▸ Task statement:
Please restate, word for word, the lines below that begin at the one with "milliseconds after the" and end at the one with "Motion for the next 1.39". Leave out all other lines.

##### Records shown #####

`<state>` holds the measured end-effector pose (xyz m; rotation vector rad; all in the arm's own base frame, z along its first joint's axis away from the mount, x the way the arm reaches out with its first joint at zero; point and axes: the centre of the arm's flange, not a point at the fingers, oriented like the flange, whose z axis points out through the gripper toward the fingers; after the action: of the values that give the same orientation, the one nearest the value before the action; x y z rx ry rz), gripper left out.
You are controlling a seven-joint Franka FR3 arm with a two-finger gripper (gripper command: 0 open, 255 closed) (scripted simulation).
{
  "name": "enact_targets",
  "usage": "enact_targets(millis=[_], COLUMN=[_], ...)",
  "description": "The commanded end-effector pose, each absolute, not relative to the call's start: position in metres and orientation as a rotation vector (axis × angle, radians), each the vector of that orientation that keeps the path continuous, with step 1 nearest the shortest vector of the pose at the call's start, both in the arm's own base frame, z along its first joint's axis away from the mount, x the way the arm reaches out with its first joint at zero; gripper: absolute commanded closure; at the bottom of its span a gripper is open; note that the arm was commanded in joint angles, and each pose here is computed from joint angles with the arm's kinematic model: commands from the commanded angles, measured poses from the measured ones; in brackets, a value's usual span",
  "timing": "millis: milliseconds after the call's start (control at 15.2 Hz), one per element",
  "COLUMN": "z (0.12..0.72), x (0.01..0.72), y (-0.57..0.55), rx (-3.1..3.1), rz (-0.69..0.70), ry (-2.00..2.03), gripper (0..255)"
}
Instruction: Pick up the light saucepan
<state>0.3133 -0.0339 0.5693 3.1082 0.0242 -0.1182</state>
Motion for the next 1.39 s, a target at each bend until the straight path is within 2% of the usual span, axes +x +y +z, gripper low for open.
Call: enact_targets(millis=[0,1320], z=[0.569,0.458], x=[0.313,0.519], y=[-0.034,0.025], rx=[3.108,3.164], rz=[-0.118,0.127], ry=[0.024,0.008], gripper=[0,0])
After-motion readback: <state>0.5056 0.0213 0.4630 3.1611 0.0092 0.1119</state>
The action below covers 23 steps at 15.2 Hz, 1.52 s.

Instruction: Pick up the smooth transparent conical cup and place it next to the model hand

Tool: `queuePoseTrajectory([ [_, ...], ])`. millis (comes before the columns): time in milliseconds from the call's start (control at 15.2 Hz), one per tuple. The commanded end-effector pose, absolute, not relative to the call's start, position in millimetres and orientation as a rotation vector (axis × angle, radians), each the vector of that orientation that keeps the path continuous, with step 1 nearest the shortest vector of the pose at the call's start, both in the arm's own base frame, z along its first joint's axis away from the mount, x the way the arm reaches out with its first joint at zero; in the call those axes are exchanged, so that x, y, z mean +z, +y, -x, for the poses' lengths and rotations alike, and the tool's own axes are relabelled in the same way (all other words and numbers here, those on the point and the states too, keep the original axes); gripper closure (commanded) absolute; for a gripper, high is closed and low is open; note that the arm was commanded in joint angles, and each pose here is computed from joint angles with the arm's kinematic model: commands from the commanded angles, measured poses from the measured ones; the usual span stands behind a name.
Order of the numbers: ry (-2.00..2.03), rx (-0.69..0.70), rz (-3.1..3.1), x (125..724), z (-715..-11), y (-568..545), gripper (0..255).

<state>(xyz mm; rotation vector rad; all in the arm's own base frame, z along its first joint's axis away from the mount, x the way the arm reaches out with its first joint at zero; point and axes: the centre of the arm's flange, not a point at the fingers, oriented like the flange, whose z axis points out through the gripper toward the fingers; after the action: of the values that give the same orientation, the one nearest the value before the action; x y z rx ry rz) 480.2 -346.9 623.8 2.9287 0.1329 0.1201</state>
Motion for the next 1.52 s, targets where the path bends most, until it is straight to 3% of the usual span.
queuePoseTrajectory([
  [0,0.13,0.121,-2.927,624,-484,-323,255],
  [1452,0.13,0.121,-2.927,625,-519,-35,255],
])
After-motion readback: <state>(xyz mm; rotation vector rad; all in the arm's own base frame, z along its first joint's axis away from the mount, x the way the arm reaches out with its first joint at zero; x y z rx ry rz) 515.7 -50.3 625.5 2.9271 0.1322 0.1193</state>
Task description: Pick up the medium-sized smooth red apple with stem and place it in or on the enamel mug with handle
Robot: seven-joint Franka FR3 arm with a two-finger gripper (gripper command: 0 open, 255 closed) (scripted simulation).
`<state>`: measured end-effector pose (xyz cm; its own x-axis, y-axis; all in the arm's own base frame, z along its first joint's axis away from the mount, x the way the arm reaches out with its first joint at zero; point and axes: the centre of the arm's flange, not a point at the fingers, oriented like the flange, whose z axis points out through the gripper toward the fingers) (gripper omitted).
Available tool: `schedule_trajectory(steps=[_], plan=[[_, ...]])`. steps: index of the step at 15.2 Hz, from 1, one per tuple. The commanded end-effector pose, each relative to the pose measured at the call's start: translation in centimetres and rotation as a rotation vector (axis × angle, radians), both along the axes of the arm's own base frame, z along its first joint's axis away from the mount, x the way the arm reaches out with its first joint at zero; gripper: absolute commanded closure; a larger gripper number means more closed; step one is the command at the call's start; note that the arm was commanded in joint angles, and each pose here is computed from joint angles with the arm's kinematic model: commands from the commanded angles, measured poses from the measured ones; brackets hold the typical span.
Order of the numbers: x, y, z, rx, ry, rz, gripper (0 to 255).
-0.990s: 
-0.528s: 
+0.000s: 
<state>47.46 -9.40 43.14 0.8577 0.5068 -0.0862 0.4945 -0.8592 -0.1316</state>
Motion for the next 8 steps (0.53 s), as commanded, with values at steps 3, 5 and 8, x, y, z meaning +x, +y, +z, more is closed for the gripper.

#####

▸ Answer to this task:
  "timing": "millis: milliseconds after the call's start (control at 15.2 Hz), one per element",
  "COLUMN": "z (0.12..0.72), x (0.01..0.72), y (-0.57..0.55), rx (-3.1..3.1), rz (-0.69..0.70), ry (-2.00..2.03), gripper (0..255)"
}
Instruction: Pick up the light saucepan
<state>0.3133 -0.0339 0.5693 3.1082 0.0242 -0.1182</state>
Motion for the next 1.39 s, a target at each bend until the straight path is within 2% of the usual span, axes +x +y +z, gripper low for open.

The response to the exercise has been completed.